Safe non-trivial data dependencies/custom references?

问题

One of the central features of Rust is the compile-time enforced safety of references, which is achieved though ownership mechanics and explicit lifetimes. Is it possible to implement 'custom' references that would benefit from the same?

Consider the following example. We have an object that represents a graph. Assume that we can traverse the graph by referencing its edges, however, these references are implemented as custom indices rather then pointers to some memory. Such an index could be simply an offset into an array (or three), but it also could be a struct that combines some flags etc.

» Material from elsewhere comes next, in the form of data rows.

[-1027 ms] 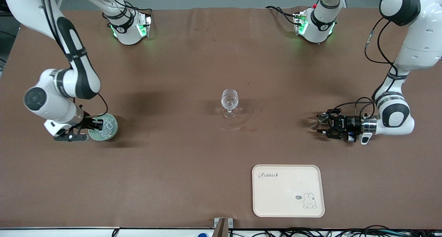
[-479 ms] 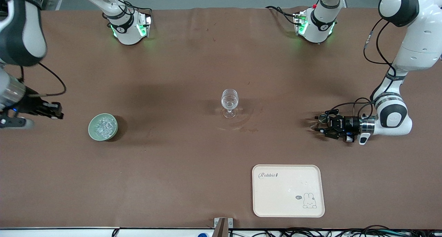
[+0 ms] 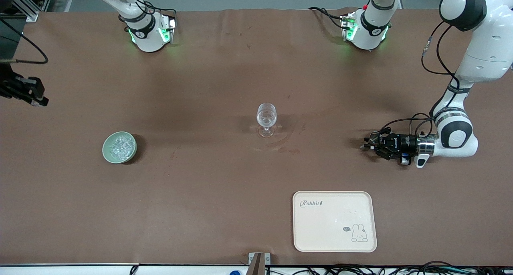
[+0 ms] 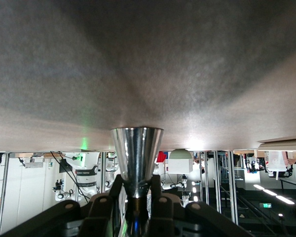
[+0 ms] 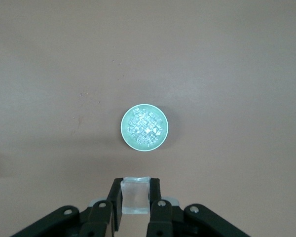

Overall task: Pour wine and add ice with both arms
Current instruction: 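Lift the ice cube with the right gripper while the left gripper lifts the jigger, then carry the jigger with the left gripper over the wine glass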

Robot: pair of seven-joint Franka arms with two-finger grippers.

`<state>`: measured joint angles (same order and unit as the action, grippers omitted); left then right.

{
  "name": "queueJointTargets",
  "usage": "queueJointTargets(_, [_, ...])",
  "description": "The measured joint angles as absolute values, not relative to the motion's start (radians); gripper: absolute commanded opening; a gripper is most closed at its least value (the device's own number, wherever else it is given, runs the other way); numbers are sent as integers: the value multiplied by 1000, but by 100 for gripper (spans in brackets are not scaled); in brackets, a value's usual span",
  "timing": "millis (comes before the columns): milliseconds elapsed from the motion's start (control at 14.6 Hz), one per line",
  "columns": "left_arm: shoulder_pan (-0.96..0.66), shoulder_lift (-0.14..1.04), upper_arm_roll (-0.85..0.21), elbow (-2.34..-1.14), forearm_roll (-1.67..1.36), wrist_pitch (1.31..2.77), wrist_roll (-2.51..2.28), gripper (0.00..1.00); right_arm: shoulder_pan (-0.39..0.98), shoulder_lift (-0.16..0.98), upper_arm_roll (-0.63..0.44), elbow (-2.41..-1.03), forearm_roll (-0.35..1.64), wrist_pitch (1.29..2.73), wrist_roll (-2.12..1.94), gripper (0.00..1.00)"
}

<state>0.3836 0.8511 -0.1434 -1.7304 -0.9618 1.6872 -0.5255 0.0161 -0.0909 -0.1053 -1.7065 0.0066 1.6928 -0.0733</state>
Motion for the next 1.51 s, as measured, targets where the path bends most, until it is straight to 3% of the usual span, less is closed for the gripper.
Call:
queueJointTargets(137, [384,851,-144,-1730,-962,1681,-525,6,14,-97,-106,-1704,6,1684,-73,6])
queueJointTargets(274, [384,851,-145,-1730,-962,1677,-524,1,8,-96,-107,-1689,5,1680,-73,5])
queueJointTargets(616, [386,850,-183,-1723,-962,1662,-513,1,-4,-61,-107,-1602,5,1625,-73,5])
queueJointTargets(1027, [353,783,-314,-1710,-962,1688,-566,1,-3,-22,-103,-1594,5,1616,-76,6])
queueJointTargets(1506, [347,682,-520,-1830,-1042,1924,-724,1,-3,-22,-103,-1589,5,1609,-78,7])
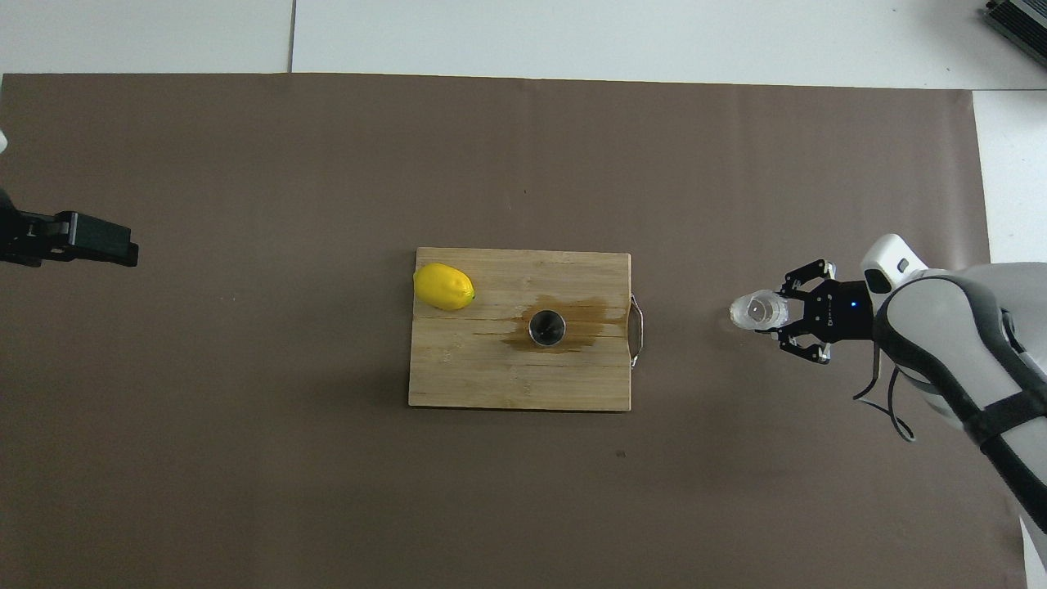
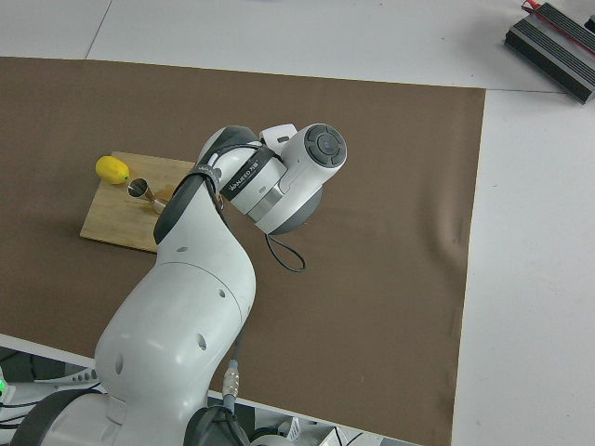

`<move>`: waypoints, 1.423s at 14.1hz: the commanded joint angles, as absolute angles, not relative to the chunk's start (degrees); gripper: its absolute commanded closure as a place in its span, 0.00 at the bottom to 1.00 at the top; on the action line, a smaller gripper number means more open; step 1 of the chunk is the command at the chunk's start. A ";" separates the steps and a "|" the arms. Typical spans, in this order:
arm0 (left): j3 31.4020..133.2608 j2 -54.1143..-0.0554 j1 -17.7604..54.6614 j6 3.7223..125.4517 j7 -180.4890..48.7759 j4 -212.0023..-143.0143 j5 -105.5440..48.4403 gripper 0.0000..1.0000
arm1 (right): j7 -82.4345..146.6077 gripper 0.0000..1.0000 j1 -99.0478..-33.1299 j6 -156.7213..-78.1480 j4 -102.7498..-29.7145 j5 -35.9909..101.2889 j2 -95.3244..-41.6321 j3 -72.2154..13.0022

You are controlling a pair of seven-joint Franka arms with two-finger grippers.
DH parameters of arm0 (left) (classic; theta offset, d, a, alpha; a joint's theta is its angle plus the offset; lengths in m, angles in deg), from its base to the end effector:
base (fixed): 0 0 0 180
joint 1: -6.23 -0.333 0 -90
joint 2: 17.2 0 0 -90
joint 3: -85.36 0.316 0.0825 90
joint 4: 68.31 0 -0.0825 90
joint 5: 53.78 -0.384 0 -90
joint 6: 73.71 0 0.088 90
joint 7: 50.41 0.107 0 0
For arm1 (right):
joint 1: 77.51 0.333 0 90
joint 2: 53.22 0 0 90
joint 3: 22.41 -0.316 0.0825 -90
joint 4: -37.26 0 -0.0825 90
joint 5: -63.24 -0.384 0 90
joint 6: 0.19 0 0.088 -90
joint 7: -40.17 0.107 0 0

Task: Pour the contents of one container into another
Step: 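Lift the white cup with the right gripper toward the metal cup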

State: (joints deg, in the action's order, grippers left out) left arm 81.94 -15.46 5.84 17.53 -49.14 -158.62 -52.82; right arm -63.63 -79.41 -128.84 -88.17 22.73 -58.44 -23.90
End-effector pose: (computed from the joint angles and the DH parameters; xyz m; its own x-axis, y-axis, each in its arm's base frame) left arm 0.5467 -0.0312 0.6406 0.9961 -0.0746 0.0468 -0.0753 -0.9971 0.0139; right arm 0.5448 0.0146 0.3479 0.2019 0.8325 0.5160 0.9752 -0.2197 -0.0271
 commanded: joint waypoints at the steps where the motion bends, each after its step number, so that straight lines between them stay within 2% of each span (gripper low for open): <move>1: 81.76 -13.95 5.97 16.64 -48.30 -159.72 -54.04 0.00 | -57.06 1.00 -76.56 -128.25 -86.06 22.19 -57.71 -24.07; 10: 81.67 -14.39 6.15 16.73 -48.30 -159.72 -54.04 0.00 | -31.13 1.00 -64.87 -127.28 -77.10 37.29 -58.41 -24.08; 14: 81.67 -14.56 6.15 16.91 -48.30 -159.80 -54.04 0.00 | -17.87 1.00 -58.11 -125.17 -71.83 48.62 -59.73 -24.08; 20: 81.67 -14.74 6.23 17.17 -48.66 -159.80 -54.13 0.00 | -11.33 1.00 -52.38 -124.12 -71.11 59.09 -59.90 -24.08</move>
State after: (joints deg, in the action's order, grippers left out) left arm 81.62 -15.15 5.89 17.35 -48.95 -159.04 -53.02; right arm -12.86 -53.12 -126.13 -72.66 55.99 -59.16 -24.16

Besides traversing the graph, we can also modify it, which means that references to its internal state (edges) get invalidated. Ideally, we would want the compiler to catch any of these invalid references. Can we do this in Rust? E.g.:

// get a reference to an edge
let edge = graph.get_random_edge()
// the next statement yields the ownership of the edge reference
// back to the graph, which can invalidate it 
edge.split() 
edge.next() // this will be a compile-time error as the edge is gone!

// another example
let edge1 = graph.get_random_edge()
let edge2 = graph.get_random_edge()
// this will be a compile-time error because the potentially invalid
// edge2 reference is still owned by the code and has not been
// yielded to the graph 
edge1.split()

P.S. Sorry for the non-informative title, I was not sure how to phrase it...

回答1:

Yes

It is perfectly possible to leverage ownership and borrow-checking to build your own safety checks, and this is actually a very exciting area of exploration that is opened to us.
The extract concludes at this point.